Each entry in the block below needs to be copied out exactly.

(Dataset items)
-.-.-
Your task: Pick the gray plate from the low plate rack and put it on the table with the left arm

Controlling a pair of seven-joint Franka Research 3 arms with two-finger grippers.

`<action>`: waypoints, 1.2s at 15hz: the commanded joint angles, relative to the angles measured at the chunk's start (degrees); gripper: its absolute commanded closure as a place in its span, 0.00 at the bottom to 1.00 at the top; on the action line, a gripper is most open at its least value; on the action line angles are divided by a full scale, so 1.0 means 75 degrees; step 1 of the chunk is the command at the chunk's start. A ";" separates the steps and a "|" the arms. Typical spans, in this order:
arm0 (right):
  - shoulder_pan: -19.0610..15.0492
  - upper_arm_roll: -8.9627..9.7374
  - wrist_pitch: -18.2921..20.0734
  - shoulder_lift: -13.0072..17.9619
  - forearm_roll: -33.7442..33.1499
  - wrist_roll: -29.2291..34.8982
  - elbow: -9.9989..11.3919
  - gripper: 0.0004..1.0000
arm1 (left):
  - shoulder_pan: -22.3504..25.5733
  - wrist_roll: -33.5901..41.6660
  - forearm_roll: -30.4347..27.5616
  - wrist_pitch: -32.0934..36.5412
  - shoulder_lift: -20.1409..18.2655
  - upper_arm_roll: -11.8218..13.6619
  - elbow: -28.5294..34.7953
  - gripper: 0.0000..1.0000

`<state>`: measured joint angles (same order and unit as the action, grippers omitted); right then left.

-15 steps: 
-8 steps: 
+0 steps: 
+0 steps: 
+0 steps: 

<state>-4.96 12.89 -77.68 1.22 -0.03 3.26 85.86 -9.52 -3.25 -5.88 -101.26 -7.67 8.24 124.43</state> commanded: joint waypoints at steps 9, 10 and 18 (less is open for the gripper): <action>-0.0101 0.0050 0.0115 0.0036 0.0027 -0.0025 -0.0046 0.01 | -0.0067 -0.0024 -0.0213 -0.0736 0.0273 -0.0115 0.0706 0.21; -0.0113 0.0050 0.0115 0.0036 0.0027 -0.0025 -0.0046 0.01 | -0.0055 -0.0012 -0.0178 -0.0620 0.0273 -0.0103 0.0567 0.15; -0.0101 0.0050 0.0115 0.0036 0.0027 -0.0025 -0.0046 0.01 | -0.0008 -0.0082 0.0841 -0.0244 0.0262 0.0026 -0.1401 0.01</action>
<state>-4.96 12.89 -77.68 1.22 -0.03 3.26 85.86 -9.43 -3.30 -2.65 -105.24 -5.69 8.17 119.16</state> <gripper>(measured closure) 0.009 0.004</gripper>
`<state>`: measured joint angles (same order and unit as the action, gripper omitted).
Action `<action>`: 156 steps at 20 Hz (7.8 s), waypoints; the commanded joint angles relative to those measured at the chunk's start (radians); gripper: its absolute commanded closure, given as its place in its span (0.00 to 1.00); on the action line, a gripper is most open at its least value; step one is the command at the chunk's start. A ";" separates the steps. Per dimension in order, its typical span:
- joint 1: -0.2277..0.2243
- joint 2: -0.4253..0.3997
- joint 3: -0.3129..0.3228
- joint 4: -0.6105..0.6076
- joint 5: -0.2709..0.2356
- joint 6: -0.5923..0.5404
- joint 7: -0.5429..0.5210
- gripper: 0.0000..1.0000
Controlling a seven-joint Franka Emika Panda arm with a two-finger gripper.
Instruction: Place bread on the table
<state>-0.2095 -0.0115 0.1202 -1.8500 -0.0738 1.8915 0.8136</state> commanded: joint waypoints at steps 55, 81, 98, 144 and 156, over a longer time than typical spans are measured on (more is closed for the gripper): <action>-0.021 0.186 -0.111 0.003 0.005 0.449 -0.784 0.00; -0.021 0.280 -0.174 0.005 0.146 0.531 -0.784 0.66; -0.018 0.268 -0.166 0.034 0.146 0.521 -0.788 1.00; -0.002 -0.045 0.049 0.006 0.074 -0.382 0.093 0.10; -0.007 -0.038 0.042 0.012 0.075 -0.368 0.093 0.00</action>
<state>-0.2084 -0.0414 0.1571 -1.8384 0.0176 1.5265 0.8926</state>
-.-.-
SOLUTION FOR THIS TASK —
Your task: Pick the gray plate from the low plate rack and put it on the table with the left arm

Controlling a pair of seven-joint Franka Research 3 arms with two-finger grippers.

`<action>`: waypoints, 1.2s at 15hz: the commanded joint angles, relative to the angles measured at the chunk's start (degrees); gripper: its absolute commanded closure as a place in its span, 0.00 at the bottom to 1.00 at the top; on the action line, a gripper is most open at its least value; on the action line angles are divided by a full scale, so 1.0 means 75 degrees; step 1 of the chunk is the command at the chunk's start. A ";" separates the steps and a "|" the arms. Typical spans, in this order:
arm0 (right):
  - shoulder_pan: -19.0610..15.0492
  - upper_arm_roll: -8.9627..9.7374
  - wrist_pitch: -18.2921..20.0734
  - shoulder_lift: -13.0072..17.9619
  - forearm_roll: -33.7442..33.1499
  - wrist_roll: -29.2291..34.8982
  - elbow: -9.9989..11.3919
  - gripper: 0.0004..1.0000
arm1 (left):
  - shoulder_pan: -22.3504..25.5733
  - wrist_roll: -33.5901..41.6660
  - forearm_roll: -30.4347..27.5616
  - wrist_pitch: -32.0934..36.5412
  - shoulder_lift: -20.1409..18.2655
  - upper_arm_roll: -11.8218..13.6619
  - elbow: -28.5294..34.7953
  - gripper: 0.0000..1.0000

`<state>`: measured joint angles (same order and unit as the action, grippers omitted); right then left.

-15 steps: 
-8 steps: 
+0 steps: 
+0 steps: 
+0 steps: 

<state>-4.96 12.89 -77.68 1.22 -0.03 3.26 85.86 -9.52 -3.25 -5.88 -101.26 -7.67 8.24 124.43</state> commanded: joint waypoints at steps 9, 10 and 18 (less is open for the gripper): <action>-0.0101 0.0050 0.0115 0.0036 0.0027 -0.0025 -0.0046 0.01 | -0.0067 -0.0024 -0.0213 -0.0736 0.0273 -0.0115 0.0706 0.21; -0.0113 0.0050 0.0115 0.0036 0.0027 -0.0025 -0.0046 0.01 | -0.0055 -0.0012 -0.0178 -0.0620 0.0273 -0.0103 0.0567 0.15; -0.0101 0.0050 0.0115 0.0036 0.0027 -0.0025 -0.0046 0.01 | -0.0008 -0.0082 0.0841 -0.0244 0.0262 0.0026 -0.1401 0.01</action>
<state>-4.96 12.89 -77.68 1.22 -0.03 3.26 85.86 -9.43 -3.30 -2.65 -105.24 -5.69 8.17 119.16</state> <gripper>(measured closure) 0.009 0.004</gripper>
`<state>`: measured joint angles (same order and unit as the action, gripper omitted).
Action `<action>`: 156 steps at 20 Hz (7.8 s), waypoints; the commanded joint angles relative to those measured at the chunk's start (radians); gripper: its absolute commanded closure, given as its place in its span (0.00 to 1.00); on the action line, a gripper is most open at its least value; step one is the command at the chunk's start. A ";" separates the steps. Per dimension in order, its typical span:
- joint 1: -0.2277..0.2243
- joint 2: -0.4253..0.3997
- joint 3: -0.3129..0.3228
- joint 4: -0.6105..0.6076
- joint 5: -0.2709..0.2356
- joint 6: -0.5923..0.5404
- joint 7: -0.5429..0.5210
- gripper: 0.0000..1.0000
Controlling a seven-joint Franka Emika Panda arm with a two-finger gripper.
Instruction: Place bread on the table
<state>-0.2095 -0.0115 0.1202 -1.8500 -0.0738 1.8915 0.8136</state> commanded: joint waypoints at steps 55, 81, 98, 144 and 156, over a longer time than typical spans are measured on (more is closed for the gripper): <action>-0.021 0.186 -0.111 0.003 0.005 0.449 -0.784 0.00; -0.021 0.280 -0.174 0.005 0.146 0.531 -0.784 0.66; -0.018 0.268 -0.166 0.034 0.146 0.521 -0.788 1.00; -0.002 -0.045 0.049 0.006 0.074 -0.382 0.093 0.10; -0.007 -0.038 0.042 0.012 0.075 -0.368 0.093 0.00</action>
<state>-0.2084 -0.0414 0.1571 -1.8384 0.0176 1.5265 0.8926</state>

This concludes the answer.